Menurut al-Qusyairi (w. 465 H) maqam
adalah tahapan adab (etika) seorang hamba dalam rangka wushul (sampai)
kepadaNya dengan berbagai upaya, diwujudkan dengan suatu tujuan pencarian dan
ukuran tugas. Adapun pengertian maqam dalam pandangan al-Sarraj (w. 378
H) yaitu kedudukan atau tingkatan seorang hamba dihadapan Allah yang diperoleh
melalui serangkaian pengabdian (ibadah), kesungguhan melawan hawa nafsu dan
penyakit-penyakit hati (mujahadah), latihan-latihan spiritual (riyadhah) dan
mengarahkan segenap jiwa raga semata-mata kepada Allah.
B. Maqamat
Sebagaimana telah disebutkan diatas
tingkatan-tingkatan (Maqamat) yang harus dilalui oleh seorang salik menurut
masing-masing ahli sufi terdiri dari beberapa tahapan. Masing-masing ketujuh
maqam ini mengarah ke peningkatan secara tertib dari satu maqam ke maqam
berikutnya. Dan pada puncaknya akan tercapailah pembebasan hati dari segala
ikatan dunia. Adapun maqamat yang dimaksud diantaranya sebagai berikut[1]:
1. Taubat
Dalam ajaran tasawuf konsep taubat
dikembangkan dan memiliki berbagai macam pengertian. Secara literal taubat
berarti “kembali”. Dalam perspektif tasawuf , taubat berarti kembali dari
perbuatan-perbuatan yang menyimpang, berjanji untuk tidak mengulanginya lagi
dan kembali kepada Allah. Menurut para sufi dosa merupakan pemisah antara
seorang hamba dan Allah karena dosa adalah sesuatu yang kotor, sedangkan Allah
Maha Suci dan menyukai orang suci. Karena itu, jika seseorang ingin berada
sedekat mungkin dengan Allah ia hrus membersihkan diri dari segala macam dosa
dengan jalan tobat. Tobat ini merupakan tobat yang sebenarnya, yang tidak
melakukan dosa lagi. Bahkan labih jauh lagi kaum sufi memahami tobat dengan
lupa pada segala hal kecuali Allah
2. Wara’
Dalam perspektif tasawuf wara’ bermakna menahan
diri hal-hal yang sia-sia, yang haram dan hal-hal yang meragukan (syubhat).

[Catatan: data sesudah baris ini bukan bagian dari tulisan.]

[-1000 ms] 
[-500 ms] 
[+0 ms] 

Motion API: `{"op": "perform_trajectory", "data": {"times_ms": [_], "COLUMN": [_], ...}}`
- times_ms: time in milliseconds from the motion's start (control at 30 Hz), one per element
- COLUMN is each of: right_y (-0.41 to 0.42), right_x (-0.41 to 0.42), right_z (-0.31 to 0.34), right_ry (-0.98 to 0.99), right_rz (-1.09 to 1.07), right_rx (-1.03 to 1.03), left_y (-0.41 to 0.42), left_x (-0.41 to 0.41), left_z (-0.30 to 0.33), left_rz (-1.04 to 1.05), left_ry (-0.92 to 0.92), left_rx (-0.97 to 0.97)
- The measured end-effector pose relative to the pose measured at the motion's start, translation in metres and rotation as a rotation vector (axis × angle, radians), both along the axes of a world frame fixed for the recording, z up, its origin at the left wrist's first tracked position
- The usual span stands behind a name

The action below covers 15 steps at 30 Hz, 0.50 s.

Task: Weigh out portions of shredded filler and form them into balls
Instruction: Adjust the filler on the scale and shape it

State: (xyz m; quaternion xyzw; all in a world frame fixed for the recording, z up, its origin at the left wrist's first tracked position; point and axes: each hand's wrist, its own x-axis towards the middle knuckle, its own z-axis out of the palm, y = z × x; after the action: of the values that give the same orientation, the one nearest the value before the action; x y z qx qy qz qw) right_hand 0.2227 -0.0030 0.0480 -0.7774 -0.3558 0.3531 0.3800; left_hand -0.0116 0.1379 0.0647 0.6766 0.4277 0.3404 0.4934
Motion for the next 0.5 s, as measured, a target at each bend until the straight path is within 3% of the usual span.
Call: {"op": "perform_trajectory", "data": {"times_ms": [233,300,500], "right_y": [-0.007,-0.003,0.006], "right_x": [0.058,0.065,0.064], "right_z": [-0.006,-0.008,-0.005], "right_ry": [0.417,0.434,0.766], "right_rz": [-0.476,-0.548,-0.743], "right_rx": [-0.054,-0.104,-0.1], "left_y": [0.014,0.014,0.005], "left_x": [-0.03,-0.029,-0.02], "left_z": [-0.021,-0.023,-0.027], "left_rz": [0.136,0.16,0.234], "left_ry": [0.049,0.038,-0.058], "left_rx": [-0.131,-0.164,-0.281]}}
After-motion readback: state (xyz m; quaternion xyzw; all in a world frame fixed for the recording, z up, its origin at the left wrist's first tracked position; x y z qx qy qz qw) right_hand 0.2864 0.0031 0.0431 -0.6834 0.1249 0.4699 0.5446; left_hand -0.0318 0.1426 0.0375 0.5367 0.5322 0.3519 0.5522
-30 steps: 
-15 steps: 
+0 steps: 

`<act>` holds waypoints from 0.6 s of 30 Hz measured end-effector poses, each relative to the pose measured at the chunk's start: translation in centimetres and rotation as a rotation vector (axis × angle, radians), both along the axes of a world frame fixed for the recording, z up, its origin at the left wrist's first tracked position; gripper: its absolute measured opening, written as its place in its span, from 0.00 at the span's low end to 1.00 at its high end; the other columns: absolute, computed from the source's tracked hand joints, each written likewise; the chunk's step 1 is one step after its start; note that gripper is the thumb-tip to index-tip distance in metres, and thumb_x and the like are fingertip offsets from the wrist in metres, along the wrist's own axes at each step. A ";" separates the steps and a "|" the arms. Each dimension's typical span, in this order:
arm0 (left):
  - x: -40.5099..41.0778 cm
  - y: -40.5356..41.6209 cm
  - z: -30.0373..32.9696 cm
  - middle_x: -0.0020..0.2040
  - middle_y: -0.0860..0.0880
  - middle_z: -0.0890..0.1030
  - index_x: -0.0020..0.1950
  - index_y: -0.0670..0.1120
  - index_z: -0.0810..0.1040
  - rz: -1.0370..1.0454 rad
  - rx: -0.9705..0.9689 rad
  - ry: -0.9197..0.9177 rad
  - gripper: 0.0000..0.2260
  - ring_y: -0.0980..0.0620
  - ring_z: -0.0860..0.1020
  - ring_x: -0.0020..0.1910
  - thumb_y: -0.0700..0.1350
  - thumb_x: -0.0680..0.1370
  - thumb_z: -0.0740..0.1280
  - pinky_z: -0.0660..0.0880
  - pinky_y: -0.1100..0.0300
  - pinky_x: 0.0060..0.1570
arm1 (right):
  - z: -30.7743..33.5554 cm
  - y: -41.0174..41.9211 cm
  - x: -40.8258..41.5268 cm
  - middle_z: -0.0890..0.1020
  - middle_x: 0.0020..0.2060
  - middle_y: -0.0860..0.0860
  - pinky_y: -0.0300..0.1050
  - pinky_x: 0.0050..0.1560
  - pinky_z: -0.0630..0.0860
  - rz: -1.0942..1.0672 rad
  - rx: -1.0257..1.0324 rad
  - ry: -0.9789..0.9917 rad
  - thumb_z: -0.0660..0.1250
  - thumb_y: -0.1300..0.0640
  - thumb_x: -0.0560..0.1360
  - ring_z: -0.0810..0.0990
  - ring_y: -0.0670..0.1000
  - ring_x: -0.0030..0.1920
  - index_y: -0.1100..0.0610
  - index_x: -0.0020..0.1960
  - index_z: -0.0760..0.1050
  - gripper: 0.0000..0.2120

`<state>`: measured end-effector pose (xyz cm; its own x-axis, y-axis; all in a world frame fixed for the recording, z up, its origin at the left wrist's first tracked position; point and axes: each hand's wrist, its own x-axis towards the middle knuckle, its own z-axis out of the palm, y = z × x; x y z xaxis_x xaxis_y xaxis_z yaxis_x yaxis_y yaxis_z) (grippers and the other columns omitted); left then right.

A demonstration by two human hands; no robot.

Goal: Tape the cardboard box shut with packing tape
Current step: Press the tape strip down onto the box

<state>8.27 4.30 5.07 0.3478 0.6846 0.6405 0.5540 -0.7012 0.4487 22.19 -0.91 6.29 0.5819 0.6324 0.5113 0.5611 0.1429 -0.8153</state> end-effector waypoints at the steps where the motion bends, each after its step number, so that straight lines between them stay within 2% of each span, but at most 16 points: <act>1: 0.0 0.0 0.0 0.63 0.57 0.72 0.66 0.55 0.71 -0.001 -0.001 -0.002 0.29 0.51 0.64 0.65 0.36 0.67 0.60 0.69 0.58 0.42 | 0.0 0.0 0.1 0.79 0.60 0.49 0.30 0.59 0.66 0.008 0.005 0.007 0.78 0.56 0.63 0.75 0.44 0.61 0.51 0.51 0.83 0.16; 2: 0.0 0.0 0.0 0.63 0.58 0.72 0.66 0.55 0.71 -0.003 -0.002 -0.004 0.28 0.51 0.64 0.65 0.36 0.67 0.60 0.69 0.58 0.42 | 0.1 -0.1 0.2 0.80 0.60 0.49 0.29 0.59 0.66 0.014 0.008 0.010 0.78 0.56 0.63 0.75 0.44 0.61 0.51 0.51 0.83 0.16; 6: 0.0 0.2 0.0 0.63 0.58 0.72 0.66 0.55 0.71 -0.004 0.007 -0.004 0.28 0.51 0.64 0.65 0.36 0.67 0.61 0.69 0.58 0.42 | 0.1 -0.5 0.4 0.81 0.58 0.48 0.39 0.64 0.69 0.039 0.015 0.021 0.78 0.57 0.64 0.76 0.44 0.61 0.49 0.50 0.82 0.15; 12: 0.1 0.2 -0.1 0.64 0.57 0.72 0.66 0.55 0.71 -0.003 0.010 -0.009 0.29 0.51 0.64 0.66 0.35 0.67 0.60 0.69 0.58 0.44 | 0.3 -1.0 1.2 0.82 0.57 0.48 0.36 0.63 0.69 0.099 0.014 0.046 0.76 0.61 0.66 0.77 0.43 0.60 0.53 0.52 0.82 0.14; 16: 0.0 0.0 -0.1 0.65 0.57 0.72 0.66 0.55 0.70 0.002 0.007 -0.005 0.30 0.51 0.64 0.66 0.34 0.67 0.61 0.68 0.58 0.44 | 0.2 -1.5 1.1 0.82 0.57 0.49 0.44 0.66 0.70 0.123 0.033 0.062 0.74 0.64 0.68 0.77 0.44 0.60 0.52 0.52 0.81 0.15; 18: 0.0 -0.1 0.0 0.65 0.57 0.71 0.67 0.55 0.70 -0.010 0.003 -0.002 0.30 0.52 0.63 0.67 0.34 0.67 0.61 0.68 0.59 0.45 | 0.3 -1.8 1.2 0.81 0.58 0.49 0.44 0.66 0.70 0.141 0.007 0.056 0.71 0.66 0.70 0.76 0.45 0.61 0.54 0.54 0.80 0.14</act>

Hal ini sejalan dengan hadits nabi:
حدثنا أحمد بن نصر النيسابوري وغير واحد قالوا
حدثنا أبو مسهر عن إسمعيل بن عبد الله بن سماعة عن الأوزاعي عن قرة عن الزهري عن
أبي سلمة عن أبي هريرة قال: قال رسول الله صلى الله عليه وسلم من حسن إسلام المرء
تركه ما لا يعنيه
“Diantara (tanda) kebaikan ke-Islaman seseorang
ialah meninggalkan sesuatu yang tidak penting baginya”.
Adapun makna wara’ secara rinci adalah
meninggalkan segala hal yang tidak bermanfaat berupa ucapan, penglihatan,
pendengaran, perbuatan, ide atau aktivitas lain yang dilakukan seorang muslim.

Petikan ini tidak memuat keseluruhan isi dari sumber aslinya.